Saman sebagai alat perekat suku Gayo bertahan hingga kini. Bahkan, pernah satu kali, sekitar tahun 2000, menurut Dede, tari saman digunakan untuk mendamaikan dua kampung yang konflik di Gayo Lues.
Saat penutupan Festival Saman 2019, tari saman akan ditampilkan oleh grup saman pemda. Menurut Alimuddin, salah satu penari di grup tersebut, grup terdiri atas penari-penari saman andal yang sengaja dikumpulkan Pemerintah Kabupaten Gayo Lues. Grup ini sering pentas ke berbagai wilayah Indonesia, bahkan ke luar negeri, untuk mempromosikan saman.

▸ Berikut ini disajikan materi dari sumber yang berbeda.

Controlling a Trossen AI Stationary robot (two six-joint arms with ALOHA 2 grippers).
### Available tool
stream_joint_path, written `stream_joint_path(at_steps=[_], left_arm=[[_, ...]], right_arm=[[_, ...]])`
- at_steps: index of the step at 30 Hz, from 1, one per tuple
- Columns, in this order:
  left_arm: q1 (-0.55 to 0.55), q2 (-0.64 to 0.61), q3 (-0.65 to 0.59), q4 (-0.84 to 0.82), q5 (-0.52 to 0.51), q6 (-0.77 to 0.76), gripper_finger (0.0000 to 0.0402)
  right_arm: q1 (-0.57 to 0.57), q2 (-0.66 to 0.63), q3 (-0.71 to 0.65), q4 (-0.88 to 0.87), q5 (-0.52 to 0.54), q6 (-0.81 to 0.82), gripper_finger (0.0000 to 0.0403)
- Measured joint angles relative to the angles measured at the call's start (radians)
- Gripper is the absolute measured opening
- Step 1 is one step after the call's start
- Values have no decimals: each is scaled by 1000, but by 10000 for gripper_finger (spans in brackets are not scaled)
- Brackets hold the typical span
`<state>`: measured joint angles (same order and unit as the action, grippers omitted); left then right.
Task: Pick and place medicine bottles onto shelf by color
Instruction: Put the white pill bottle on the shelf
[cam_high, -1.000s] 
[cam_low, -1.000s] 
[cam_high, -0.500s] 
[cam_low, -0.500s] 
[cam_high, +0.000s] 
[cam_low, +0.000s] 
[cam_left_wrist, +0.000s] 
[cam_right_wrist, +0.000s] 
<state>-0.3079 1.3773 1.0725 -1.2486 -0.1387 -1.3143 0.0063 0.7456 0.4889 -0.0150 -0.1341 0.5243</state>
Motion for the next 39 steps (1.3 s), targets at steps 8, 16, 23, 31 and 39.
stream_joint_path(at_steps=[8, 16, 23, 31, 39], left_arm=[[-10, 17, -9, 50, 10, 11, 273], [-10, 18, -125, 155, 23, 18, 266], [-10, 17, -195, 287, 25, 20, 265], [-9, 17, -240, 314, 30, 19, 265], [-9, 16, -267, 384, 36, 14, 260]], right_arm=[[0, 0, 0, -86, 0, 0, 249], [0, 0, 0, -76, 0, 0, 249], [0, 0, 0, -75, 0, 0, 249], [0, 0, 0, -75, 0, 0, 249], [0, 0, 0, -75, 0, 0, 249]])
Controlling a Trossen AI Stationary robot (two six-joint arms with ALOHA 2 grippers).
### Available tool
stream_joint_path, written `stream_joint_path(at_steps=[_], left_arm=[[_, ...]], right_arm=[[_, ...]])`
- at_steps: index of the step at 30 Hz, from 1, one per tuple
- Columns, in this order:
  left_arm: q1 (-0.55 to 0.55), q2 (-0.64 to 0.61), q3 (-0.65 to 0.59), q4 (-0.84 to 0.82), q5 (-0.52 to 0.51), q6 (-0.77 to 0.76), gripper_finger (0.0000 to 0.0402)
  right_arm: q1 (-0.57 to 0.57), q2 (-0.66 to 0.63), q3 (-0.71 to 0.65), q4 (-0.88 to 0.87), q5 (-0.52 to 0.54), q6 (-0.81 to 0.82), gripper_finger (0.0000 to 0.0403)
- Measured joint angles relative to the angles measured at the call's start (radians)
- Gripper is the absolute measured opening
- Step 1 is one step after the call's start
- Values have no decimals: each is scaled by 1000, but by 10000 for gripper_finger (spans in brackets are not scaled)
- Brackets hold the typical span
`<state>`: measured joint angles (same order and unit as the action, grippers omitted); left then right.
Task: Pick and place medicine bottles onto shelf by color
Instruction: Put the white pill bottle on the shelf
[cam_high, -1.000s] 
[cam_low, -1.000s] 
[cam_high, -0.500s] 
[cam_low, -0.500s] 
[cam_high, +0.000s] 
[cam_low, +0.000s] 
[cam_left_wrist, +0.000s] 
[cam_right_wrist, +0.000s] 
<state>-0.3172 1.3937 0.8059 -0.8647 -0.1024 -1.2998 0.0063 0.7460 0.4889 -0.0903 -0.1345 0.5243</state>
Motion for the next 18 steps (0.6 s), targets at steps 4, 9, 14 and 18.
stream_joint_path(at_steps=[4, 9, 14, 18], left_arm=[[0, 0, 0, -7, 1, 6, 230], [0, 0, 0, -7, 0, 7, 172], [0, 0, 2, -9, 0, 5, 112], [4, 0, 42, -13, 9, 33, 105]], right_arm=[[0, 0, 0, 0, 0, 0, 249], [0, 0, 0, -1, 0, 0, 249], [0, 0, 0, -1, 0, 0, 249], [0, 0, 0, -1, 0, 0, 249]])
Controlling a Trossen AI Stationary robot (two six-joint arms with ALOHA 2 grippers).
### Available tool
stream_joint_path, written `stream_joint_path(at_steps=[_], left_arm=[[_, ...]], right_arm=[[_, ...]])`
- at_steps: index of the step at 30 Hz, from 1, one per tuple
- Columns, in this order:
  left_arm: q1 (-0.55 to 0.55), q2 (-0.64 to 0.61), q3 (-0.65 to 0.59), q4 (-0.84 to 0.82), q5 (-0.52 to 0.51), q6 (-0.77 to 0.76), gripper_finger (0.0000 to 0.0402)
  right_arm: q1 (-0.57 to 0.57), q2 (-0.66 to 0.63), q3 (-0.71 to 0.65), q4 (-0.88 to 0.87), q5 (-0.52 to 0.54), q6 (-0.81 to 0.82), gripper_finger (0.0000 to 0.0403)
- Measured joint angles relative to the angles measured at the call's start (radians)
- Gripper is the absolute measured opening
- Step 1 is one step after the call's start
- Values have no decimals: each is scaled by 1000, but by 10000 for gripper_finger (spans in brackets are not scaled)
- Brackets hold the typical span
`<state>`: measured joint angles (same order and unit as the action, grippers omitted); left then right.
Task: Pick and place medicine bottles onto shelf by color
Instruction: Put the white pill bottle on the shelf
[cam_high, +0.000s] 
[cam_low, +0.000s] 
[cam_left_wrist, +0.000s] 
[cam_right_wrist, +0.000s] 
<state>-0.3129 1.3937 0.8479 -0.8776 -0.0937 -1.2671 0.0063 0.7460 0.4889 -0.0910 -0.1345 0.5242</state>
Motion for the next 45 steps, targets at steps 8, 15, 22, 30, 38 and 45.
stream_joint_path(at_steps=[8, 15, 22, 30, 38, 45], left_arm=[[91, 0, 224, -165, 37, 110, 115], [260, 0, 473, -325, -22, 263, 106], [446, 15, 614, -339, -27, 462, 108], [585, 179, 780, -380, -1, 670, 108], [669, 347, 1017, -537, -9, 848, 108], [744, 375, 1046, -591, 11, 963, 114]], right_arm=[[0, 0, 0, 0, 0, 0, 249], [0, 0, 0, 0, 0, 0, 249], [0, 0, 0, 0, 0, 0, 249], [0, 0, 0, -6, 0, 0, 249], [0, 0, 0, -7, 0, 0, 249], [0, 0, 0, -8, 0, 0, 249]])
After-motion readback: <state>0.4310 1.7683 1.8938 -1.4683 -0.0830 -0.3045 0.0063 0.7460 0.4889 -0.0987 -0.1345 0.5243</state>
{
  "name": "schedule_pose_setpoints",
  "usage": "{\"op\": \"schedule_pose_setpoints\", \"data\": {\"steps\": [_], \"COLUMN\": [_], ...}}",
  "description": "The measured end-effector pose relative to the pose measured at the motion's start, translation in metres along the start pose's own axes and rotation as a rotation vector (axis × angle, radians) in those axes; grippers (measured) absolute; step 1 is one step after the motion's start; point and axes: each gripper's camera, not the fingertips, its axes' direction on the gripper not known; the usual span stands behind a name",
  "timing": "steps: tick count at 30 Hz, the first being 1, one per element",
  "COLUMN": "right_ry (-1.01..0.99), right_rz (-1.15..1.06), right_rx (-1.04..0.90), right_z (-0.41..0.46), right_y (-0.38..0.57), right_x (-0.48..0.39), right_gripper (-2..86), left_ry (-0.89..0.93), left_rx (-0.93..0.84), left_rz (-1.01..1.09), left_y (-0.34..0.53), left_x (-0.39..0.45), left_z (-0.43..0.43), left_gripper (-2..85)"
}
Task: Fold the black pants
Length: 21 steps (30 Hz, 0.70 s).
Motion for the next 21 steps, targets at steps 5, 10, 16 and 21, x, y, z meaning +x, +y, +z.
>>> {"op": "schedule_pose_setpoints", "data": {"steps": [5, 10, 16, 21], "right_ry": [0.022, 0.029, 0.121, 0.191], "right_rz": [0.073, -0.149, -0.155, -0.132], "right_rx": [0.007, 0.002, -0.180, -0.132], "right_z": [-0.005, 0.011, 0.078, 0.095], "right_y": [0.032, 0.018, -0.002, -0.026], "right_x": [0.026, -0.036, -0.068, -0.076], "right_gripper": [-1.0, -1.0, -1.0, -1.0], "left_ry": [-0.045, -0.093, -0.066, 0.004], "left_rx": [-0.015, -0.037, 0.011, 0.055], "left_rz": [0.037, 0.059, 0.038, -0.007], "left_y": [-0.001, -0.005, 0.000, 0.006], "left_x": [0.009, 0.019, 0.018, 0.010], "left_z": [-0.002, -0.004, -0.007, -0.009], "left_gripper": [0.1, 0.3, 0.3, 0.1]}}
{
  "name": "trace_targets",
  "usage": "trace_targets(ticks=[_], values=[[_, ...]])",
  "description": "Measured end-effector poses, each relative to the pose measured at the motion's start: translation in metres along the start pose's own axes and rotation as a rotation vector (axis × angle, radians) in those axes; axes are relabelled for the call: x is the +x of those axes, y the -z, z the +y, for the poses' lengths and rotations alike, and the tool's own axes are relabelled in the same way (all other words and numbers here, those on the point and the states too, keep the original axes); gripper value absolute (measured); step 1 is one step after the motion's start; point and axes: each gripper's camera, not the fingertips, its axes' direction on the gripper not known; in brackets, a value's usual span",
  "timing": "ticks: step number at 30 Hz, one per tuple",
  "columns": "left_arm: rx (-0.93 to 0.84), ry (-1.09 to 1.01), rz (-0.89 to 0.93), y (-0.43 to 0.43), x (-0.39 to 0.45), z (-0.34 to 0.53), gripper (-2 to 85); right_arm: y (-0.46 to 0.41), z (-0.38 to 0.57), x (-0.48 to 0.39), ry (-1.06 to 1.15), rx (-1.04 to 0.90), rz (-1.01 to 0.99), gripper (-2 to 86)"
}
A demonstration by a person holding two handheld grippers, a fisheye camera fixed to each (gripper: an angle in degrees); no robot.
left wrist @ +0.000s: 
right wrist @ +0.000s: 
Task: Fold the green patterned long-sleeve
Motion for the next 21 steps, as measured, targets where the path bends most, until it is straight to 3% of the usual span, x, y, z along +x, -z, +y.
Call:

Terkait dengan tiga tarian lain yang akan ditampilkan saat acara penutupan, yaitu didong Gayo, didong tepuk, dan bines, Sekretaris Dinas Pariwisata Kabupaten Gayo Lues Khalidin mengatakan, masing-masing memiliki filosofi tersendiri.
Tari didong, misalnya, selalu diiringi lirik-lirik yang mengandung pesan-pesan kehidupan warisan dari leluhur. Adapun bines biasa ditarikan penari-penari perempuan untuk menyemangati para penari saman.
Blangkejeren berada di selatan Provinsi Aceh atau berjarak sekitar 477 kilometer dari Banda Aceh. Jaraknya lebih dekat dengan Medan, ibu kota Sumatera Utara, atau sekitar 308 kilometer.
Di Blangkejeren terdapat Bandar Udara Patiambang Negeri, tetapi frekuensi pesawat masih terbatas, hanya dua kali seminggu, dari Banda Aceh dan Medan, yang dilayani pesawat dari maskapai Susi Air.